At the top of the hill, the last of the concrete is already poured and hardened. Slabs laid first and then hulking frames cast across the short direction; up, over and down the far side. They hold up two huge triangular openings to look back down over the site to the west. Nineteen frames, each frozen in unique poses. They are all stitched together with a thin concrete underbelly; leaving ribs exposed above to carry a skin of stone. Massive stones, hewn from Bethlehem, are heaved into unfamiliar places by cautious Nabulsi heads and hands. Slab by slab, wrapping the building whole.

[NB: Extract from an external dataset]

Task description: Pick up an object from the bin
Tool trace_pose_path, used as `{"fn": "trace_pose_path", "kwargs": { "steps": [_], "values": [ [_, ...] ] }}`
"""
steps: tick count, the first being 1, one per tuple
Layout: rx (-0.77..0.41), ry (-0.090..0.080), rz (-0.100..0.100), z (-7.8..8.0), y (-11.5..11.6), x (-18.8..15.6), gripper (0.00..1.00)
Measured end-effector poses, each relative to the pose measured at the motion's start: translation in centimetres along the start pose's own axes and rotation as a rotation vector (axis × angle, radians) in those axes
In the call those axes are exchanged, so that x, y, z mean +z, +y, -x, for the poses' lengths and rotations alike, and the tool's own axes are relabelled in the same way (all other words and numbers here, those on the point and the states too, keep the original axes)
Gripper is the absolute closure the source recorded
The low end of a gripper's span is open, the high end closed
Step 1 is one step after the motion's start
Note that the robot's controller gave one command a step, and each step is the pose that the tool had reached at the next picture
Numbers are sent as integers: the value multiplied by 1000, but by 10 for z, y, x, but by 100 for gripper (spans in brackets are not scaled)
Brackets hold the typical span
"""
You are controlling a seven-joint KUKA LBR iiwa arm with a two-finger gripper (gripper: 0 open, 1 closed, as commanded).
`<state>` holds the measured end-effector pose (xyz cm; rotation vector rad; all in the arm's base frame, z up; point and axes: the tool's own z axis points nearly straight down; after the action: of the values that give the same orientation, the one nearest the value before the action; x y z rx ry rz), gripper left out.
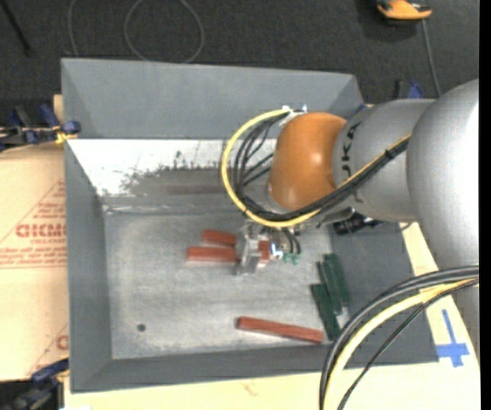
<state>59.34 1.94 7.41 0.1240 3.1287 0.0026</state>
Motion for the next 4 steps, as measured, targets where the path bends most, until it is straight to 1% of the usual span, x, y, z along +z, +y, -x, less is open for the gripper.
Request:
{"fn": "trace_pose_path", "kwargs": {
  "steps": [1, 2, 3, 4],
  "values": [
    [81, -6, 2, -47, -25, -1, 100],
    [73, -2, -2, -23, -46, -77, 100],
    [74, 6, -2, -26, -44, -72, 0],
    [92, 12, -1, -10, -40, 8, 0]
  ]
}}
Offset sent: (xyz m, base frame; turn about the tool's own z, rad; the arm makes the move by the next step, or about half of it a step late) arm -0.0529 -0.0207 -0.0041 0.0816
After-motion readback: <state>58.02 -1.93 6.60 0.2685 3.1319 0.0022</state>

Still, large pieces of the building lie in waiting to be called up; craned into place and then bolted or bedded down. Next it will be the glass; dancing its way in and out from the building from one end to the other and facing west, triangularly. Finally an array of slender black steel shades will slot into place – to blinker low hot evening suns.

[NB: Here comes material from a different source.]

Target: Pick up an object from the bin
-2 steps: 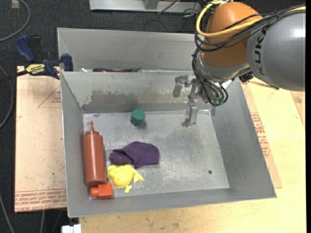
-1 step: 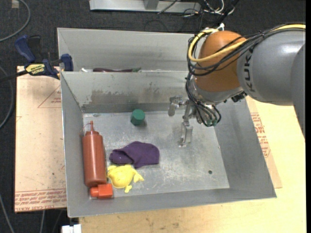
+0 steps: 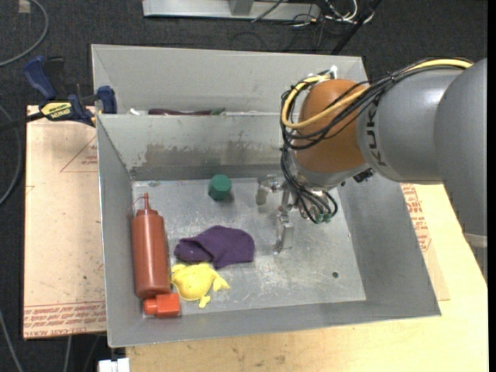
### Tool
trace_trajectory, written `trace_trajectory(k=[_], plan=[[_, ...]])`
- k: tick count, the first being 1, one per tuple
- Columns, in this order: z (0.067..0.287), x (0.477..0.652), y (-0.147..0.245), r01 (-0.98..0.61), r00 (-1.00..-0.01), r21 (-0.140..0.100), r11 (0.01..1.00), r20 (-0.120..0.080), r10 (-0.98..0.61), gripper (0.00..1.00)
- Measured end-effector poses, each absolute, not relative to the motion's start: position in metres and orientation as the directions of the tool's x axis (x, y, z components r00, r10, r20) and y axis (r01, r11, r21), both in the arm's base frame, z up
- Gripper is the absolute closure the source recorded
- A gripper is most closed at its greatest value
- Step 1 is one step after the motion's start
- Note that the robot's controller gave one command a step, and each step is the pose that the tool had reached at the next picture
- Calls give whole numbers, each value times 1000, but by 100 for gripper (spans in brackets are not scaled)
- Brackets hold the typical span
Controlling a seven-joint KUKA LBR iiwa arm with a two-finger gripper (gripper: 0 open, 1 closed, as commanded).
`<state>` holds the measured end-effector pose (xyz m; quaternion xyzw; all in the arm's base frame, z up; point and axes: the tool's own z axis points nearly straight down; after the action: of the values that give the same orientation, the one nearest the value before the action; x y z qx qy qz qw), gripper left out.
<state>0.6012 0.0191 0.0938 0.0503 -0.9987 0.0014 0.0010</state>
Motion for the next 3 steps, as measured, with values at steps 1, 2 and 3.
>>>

Twine guidelines are stretched taut from the building edge, barely visible. More cut stone is dropped into place between them onto wet cement by men kneeling on cushions. Grey and marbled, staggering its way across the terrace.
In the outbuildings, masked welders are joining thick steel pipes and bolting pumps and compressors to concrete plinths.
Inside, lengths of thick black cables lie on the floor slabs in strands and clumps, coursing around the building. In rooms here and there fine coloured strands are now being drawn out of them and are tagged; connecting panels with switches and sockets with buttons. Soon they will be buried under a thick wet screed, once hardened it will be lined itself in stone or tile or carpet. Endless currents, flows and signals will race back and forth underfoot once the building is finished.
Overhead, plasterers scrape graining slurry onto the concrete shell. Below them others silently glide thin layers of chalky gypsum onto inner walls.
In the toilets a man is tamping thick terrazzo tiles in place; butting them tightly one to the other. Shiny taps and sinks and toilets are on their way.
Off-site, in workshops on the outskirts of Hebron and Nablus, the finer details are being fine-tuned. Metal sheets are folded flush and powder-coated. Thick stainless steel plates are cut and clamped. They will be brought to site later, unwrapped and gently torqued into place.
Constant talk and argument oiled with cardamom, sage, mint, ginger or chamomile and sustained with patience and humour.
Then the sun sets, slowly lowering itself into the sea again. A last act, headlong and centre stage in front of the museum; it is watched over from the roof, and the galleries and the gardens.
A stove is assembled with an empty barrel and some spare rebar, it is fueled with spent timber form-work. Clear plastic cups are unstacked, spoons wiped and hands washed. Steaming turmeric rice is circled out on to one huge, bread-lined, battered steel plate. The Mansaf bubbles, it is almost done and soon it will be tipped out. Cups of its sour, milky juice will be poured over the heap; soaking deep into the rice below. Then it will be eaten, together. Afterwards in the dark there will be cups of Turkish coffee and cigarettes and chatter. Enough is a feast.
The construction; an exchange of foreign notions and Palestinian values, of long term hope and mutual risks.